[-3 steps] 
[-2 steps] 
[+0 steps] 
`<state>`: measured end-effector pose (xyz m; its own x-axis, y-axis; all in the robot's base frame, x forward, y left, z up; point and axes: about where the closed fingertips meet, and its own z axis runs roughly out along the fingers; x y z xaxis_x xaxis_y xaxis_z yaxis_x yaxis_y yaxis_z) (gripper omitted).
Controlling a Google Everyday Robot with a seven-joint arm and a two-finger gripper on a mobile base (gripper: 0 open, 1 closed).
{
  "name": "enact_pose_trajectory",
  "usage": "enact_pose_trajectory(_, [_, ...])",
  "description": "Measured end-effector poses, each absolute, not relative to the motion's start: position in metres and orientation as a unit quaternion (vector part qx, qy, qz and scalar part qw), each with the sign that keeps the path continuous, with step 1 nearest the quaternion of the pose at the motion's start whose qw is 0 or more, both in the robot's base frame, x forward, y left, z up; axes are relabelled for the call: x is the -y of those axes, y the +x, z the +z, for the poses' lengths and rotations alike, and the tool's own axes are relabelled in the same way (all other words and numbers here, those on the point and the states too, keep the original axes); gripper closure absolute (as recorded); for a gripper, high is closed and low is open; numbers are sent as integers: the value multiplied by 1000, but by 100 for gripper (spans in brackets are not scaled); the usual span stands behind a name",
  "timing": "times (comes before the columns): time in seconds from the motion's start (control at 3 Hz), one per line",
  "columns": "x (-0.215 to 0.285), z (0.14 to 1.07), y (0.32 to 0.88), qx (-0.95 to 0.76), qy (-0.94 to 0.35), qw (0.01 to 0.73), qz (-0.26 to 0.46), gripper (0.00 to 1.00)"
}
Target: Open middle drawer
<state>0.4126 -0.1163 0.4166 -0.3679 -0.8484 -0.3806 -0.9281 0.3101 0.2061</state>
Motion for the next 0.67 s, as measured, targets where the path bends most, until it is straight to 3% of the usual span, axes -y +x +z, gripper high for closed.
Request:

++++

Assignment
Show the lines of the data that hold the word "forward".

Answer below
`<state>`: measured end-effector pose (xyz m; its own x-axis, y-axis; all in the robot's base frame, x forward, y left, z up; point and axes: about where the closed fingertips meet, and its own z axis runs roughly out along the fingers; x y z xaxis_x xaxis_y xaxis_z yaxis_x yaxis_y yaxis_z) (gripper omitted).
  "description": "Measured end-effector poses, each absolute, not relative to the motion's start: position in metres and orientation as a unit quaternion (vector part qx, qy, qz and scalar part qw), each with the sign that keeps the path continuous, with step 1 nearest the quaternion of the pose at the motion's start whose qw is 0 or more, both in the robot's base frame, x forward, y left, z up; axes are relabelled for the call: x is the -y of those axes, y the +x, z the +z, for the poses' lengths and rotations alike, and the tool's own axes are relabelled in the same way (all other words and numbers here, those on the point and the states too, keep the original axes); gripper closure absolute (as recorded); for a gripper, high is closed and low is open; numbers are sent as integers: the value multiplied by 1000, but by 100 for gripper (spans in brackets are not scaled); the usual span stands behind a name",

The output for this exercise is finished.